**Work instruction**
Only some lines are wanted. Transcribe, exactly, the lines below from the line with "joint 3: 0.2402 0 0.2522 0" up to and including the line with "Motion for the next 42".

Supplied records: Begin

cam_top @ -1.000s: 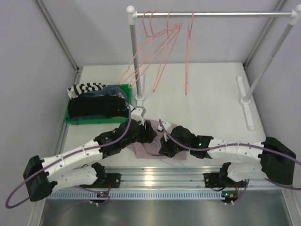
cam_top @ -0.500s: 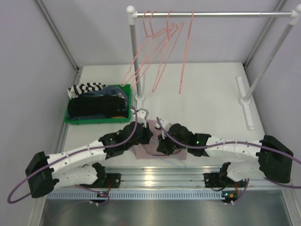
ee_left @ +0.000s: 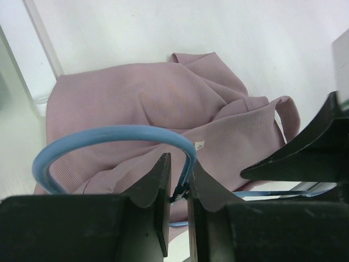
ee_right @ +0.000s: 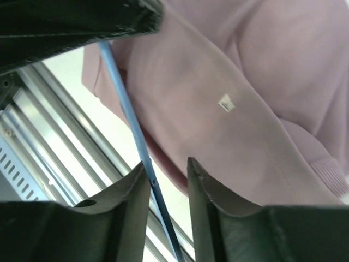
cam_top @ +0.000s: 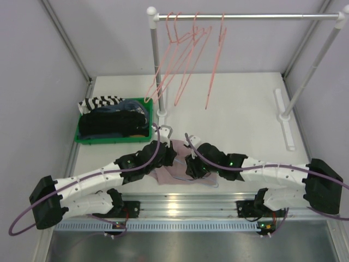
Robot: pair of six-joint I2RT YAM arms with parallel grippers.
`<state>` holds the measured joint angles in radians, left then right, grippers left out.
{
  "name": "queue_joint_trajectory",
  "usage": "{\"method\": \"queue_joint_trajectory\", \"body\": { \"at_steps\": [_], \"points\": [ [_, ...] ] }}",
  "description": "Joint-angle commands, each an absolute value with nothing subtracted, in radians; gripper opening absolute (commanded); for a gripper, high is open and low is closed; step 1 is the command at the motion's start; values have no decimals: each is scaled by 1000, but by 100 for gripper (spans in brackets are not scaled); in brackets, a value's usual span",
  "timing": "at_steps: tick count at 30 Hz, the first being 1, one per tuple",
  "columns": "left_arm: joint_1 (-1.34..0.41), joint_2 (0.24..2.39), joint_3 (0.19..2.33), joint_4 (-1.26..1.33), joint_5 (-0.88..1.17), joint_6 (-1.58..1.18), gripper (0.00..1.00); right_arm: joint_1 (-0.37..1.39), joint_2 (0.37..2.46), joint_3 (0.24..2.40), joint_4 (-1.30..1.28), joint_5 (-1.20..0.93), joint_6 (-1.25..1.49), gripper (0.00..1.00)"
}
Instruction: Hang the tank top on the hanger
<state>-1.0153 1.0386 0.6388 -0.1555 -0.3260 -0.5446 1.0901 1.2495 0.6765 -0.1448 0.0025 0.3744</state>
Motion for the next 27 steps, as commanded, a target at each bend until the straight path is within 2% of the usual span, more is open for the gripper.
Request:
{"method": "queue_joint_trajectory", "body": {
  "at_steps": [1, 2, 8, 13, 22, 27],
  "points": [
    [-1017, 1026, 627, -103, -339, -552, 0, 1088, 1161, 729, -225, 119, 443, 36],
    [-1017, 1029, 626, -104, -342, -552, 0, 1086, 1149, 730, -262, 132, 463, 39],
    [-1017, 1028, 626, -103, -351, -548, 0, 1086, 1028, 739, -419, 294, 584, 43],
    [-1017, 1025, 626, -104, -356, -543, 0, 1054, 959, 738, -615, 428, 686, 42],
    [-1017, 1029, 634, -109, -370, -543, 0, 901, 951, 670, -595, 356, 693, 38],
    [-1017, 1040, 644, -121, -387, -543, 0, 885, 1008, 661, -569, 344, 676, 34]
  ]
}}
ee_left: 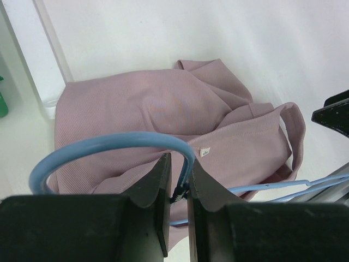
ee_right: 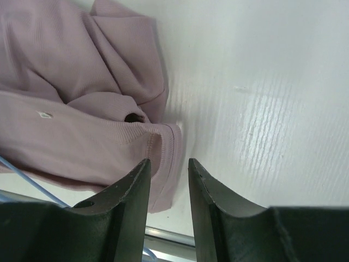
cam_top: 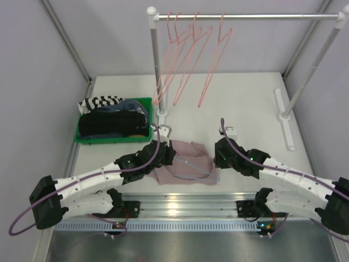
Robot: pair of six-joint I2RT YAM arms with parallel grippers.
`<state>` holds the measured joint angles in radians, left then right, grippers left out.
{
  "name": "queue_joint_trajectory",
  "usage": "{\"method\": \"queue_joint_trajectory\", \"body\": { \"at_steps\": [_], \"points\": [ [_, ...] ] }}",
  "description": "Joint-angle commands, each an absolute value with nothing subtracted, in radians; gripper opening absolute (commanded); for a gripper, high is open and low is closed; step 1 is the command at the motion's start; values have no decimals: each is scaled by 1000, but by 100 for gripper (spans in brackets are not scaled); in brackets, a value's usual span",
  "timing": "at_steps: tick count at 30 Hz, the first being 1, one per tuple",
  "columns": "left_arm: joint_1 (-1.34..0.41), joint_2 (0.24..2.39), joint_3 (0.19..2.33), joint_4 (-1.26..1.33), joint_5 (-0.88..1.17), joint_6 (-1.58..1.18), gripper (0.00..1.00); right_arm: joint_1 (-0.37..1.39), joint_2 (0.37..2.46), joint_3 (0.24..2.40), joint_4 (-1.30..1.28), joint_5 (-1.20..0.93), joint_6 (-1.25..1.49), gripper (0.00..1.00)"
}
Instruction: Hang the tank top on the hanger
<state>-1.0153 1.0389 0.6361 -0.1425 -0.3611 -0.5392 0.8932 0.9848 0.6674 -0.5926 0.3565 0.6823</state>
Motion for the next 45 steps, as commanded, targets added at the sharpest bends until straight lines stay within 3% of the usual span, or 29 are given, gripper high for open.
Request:
{"method": "queue_joint_trajectory", "body": {
  "at_steps": [1, 10, 13, 14, 17, 35, 45],
  "points": [
    [-1017, 1040, 644, -124, -391, -542, 0, 882, 1012, 651, -560, 336, 676, 34],
    [-1016, 1040, 652, -127, -410, -545, 0, 867, 1069, 623, -492, 296, 661, 32],
    [-1017, 1039, 650, -127, -420, -549, 0, 861, 1074, 611, -477, 288, 660, 22],
    [-1017, 1035, 650, -129, -422, -551, 0, 861, 1074, 607, -477, 285, 660, 13],
    [-1017, 1034, 649, -129, -446, -560, 0, 858, 1063, 600, -491, 291, 666, 0],
    [-1017, 1052, 670, -172, -595, -632, 0, 862, 870, 647, -679, 322, 672, 0],
    [-1017, 1089, 690, -156, -560, -635, 0, 910, 887, 750, -715, 334, 683, 0]
  ]
}}
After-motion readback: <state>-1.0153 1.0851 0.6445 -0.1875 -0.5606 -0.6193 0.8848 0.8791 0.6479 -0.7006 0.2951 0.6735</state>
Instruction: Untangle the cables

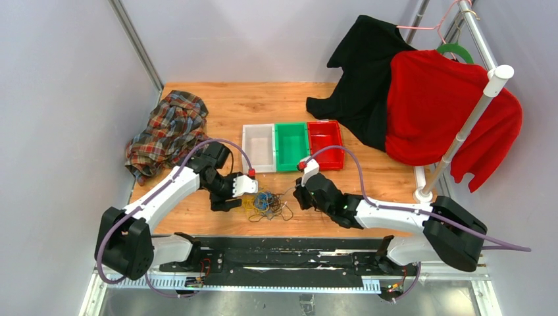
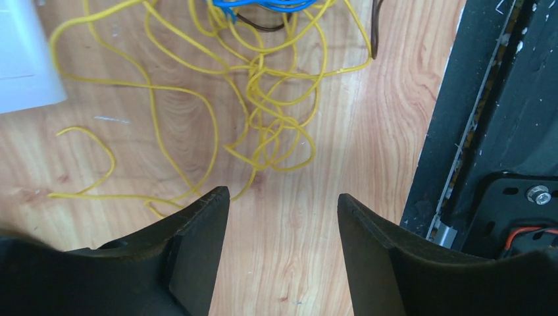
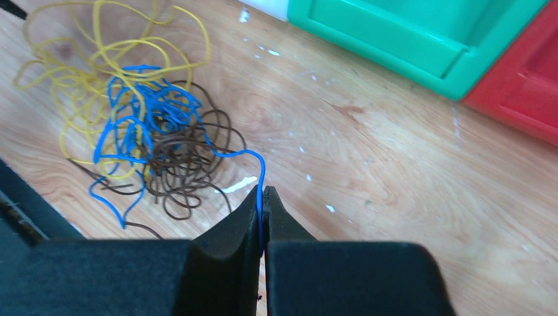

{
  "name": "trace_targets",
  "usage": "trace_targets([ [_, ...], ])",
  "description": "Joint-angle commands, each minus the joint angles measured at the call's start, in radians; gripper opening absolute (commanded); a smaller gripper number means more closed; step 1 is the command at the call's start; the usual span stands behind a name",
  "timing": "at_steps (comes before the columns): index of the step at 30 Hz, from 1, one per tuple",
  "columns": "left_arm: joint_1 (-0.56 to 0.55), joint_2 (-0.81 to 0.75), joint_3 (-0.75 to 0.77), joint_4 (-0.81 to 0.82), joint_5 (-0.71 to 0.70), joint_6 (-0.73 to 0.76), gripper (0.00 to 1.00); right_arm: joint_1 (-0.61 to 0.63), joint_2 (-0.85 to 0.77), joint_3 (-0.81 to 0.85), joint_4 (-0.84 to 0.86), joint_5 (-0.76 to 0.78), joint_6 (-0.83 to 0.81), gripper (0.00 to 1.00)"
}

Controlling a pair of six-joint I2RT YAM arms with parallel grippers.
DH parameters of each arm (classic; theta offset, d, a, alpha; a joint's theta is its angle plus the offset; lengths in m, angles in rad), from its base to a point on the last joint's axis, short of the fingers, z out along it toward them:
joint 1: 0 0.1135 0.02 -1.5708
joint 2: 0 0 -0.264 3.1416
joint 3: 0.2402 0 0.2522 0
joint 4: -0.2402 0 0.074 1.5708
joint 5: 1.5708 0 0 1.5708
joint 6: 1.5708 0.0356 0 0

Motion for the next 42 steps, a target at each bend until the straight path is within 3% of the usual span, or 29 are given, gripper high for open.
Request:
trace_targets([
  [1,-0.01,0.021,-0.026,0.069,0.063,0.013,0.66,-0.011,-0.037,0.024,-0.106,0.093,-0.005,0.01],
  [7,-0.098,0.086,-0.008,0.167,0.034,-0.061,0.65,-0.011,-0.041,-0.011,-0.143,0.126,0.025,0.01],
  [11,-0.113,0.128,-0.009,0.24,0.014,-0.108,0.54,-0.022,-0.104,-0.043,-0.193,0.186,0.045,0.01],
  [13,-0.115,0.142,-0.009,0.274,0.018,-0.124,0.45,-0.029,-0.148,-0.063,-0.204,0.205,0.045,0.01],
  [16,-0.115,0.147,0.014,0.299,0.021,-0.191,0.13,-0.051,-0.205,-0.074,-0.256,0.267,0.051,0.01],
  [18,-0.115,0.129,0.066,0.252,0.027,-0.232,0.01,-0.063,-0.247,-0.07,-0.298,0.309,0.05,0.01],
  [22,-0.115,0.046,0.178,0.134,0.033,-0.298,0.01,-0.063,-0.325,-0.05,-0.333,0.351,0.015,0.03],
  [27,-0.115,-0.02,0.282,0.054,0.015,-0.367,0.01,-0.029,-0.36,0.011,-0.306,0.318,-0.06,0.31],
  [32,-0.115,-0.038,0.309,0.044,0.046,-0.455,0.01,0.133,-0.284,0.087,-0.164,0.396,-0.179,0.59],
  [38,-0.115,-0.045,0.361,0.044,0.086,-0.542,0.01,0.219,-0.046,0.158,0.111,0.225,-0.217,0.61],
  [42,-0.115,-0.065,0.383,0.031,0.091,-0.563,0.01,0.221,0.189,0.255,0.208,0.218,-0.244,0.6],
])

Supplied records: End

**Exercise answer**
joint 3: 0.2402 0 0.2522 0
joint 4: -0.2402 0 0.074 1.5708
joint 5: 1.5708 0 0 1.5708
joint 6: 1.5708 0.0356 0 0

Motion for the next 42 steps, a target at each bend until the straight path is within 3% of the usual span, or 29 are given, gripper high for open.

The exercise concludes with that.